**Required action**
Copy the data below. Keep every line exactly as it is.

▼▼▼

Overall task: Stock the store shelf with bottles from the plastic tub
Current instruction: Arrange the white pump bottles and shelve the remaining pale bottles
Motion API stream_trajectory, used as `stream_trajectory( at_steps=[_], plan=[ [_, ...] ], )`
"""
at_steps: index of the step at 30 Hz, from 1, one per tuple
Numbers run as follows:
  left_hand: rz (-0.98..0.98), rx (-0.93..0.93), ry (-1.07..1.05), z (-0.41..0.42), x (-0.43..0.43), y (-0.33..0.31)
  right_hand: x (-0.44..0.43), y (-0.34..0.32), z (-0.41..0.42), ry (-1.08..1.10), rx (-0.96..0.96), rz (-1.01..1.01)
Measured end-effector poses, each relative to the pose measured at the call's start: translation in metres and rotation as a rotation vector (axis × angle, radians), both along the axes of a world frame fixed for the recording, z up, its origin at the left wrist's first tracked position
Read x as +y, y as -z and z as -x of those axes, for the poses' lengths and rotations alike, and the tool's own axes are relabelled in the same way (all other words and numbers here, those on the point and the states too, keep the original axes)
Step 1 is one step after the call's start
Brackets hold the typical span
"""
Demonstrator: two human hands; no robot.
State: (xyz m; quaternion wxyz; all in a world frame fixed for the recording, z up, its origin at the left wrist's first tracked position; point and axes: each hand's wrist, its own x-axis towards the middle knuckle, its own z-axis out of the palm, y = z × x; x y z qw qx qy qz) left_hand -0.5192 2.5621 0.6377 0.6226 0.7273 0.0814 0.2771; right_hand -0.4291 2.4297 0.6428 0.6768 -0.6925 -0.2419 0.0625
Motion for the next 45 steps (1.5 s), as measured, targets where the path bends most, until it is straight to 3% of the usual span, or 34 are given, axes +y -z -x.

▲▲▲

**The completed task**
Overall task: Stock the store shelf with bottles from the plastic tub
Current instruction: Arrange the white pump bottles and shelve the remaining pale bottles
Motion API stream_trajectory, used as `stream_trajectory( at_steps=[_], plan=[ [_, ...] ], )`
"""
at_steps: index of the step at 30 Hz, from 1, one per tuple
Numbers run as follows:
  left_hand: rz (-0.98..0.98), rx (-0.93..0.93), ry (-1.07..1.05), z (-0.41..0.42), x (-0.43..0.43), y (-0.33..0.31)
  right_hand: x (-0.44..0.43), y (-0.34..0.32), z (-0.41..0.42), ry (-1.08..1.10), rx (-0.96..0.96), rz (-1.01..1.01)
Measured end-effector poses, each relative to the pose measured at the call's start: translation in metres and rotation as a rotation vector (axis × angle, radians), both along the axes of a world frame fixed for the recording, z up, its origin at the left wrist's first tracked position
Read x as +y, y as -z and z as -x of those axes, for the poses' lengths and rotations alike, and the tool's own axes are relabelled in the same way (all other words and numbers here, those on the point and the states too, keep the original axes)
Step 1 is one step after the call's start
Brackets hold the typical span
"""
Demonstrator: two human hands; no robot.
State: (xyz m; quaternion wxyz; all in a world frame fixed for the recording, z up, its origin at the left wrist's first tracked position; point and axes: each hand's wrist, its own x-axis towards the middle knuckle, its own z-axis out of the palm, y = z × x; x y z qw qx qy qz) left_hand -0.5192 2.5621 0.6377 0.6226 0.7273 0.0814 0.2771; right_hand -0.4291 2.4297 0.6428 0.6768 -0.6925 -0.2419 0.0625
Motion for the next 45 steps (1.5 s), as measured, targets where the path bends most, until it is straight to 3% of the usual span, or 34 are given, axes +y -z -x.

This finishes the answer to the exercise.